Top of Exercise data

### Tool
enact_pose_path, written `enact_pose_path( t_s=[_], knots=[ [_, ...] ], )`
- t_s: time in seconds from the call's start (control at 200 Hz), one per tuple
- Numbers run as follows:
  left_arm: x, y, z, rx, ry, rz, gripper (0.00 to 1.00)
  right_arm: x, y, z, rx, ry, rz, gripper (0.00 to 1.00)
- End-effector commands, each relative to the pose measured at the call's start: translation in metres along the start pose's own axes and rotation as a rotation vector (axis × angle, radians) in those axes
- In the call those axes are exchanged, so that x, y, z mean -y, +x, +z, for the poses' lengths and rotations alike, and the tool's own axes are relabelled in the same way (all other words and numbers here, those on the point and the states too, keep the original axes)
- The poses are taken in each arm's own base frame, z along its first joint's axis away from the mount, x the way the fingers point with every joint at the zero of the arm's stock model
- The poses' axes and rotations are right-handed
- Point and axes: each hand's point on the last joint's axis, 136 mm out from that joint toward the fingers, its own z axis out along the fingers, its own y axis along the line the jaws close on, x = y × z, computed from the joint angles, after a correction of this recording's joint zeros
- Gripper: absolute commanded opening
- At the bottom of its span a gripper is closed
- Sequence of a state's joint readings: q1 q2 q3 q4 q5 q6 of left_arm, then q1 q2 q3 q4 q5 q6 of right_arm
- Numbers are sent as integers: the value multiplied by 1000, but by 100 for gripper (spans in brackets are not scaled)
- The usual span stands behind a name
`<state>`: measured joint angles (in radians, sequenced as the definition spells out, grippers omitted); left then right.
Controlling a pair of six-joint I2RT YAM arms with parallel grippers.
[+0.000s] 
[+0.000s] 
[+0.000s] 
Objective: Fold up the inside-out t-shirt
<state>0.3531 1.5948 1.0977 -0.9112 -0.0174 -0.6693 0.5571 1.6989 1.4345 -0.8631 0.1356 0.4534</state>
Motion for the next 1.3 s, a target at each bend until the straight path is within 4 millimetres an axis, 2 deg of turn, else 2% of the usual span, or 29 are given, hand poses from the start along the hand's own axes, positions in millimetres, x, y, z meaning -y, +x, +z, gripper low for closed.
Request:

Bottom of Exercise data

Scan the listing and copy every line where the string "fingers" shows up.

- The poses are taken in each arm's own base frame, z along its first joint's axis away from the mount, x the way the fingers point with every joint at the zero of the arm's stock model
- Point and axes: each hand's point on the last joint's axis, 136 mm out from that joint toward the fingers, its own z axis out along the fingers, its own y axis along the line the jaws close on, x = y × z, computed from the joint angles, after a correction of this recording's joint zeros

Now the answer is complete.